#### Try it:
Pull every "metal" line out of the data below.

▬▬▬▬▬▬▬▬▬▬

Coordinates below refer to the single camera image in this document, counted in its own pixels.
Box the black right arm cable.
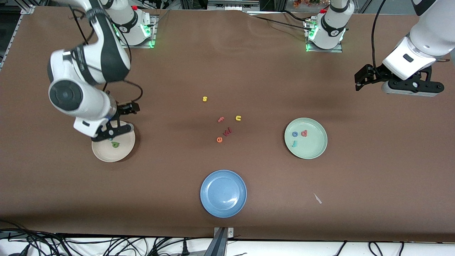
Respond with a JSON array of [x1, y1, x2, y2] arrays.
[[68, 4, 143, 104]]

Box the orange leafy decoration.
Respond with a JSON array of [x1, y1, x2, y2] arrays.
[[293, 0, 331, 8]]

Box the pale green round plate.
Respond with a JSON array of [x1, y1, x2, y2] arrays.
[[284, 117, 328, 160]]

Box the aluminium frame profile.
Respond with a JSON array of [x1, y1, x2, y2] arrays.
[[0, 0, 36, 70]]

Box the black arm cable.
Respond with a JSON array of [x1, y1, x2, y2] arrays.
[[371, 0, 388, 70], [68, 4, 143, 104]]

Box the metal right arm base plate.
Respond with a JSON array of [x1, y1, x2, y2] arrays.
[[118, 14, 159, 48]]

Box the black cable across table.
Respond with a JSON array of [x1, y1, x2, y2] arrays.
[[245, 10, 313, 32]]

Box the beige round plate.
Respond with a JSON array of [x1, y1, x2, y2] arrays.
[[92, 121, 136, 163]]

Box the blue round plate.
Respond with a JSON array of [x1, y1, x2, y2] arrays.
[[200, 169, 247, 218]]

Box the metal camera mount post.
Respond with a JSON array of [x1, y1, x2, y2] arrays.
[[204, 227, 234, 256]]

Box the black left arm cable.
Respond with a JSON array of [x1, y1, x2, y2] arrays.
[[371, 0, 388, 70]]

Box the tangled black floor cables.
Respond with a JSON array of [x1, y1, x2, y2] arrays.
[[0, 220, 214, 256]]

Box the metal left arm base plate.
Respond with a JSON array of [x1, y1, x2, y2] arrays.
[[305, 18, 343, 53]]

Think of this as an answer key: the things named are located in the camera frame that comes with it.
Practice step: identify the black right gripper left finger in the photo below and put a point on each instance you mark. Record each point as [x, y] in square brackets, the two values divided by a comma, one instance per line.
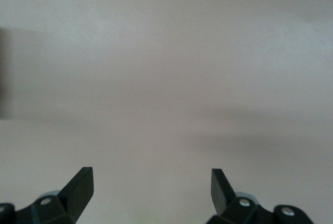
[72, 198]

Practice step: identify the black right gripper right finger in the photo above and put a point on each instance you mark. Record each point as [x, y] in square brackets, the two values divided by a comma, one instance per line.
[223, 198]

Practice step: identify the black plastic box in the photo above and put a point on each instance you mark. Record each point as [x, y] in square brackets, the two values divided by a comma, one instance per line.
[2, 78]

▬▬▬▬▬▬▬▬▬▬

#### Output for this task:
Box the metal right arm base plate.
Box the metal camera mount post.
Box the metal left arm base plate.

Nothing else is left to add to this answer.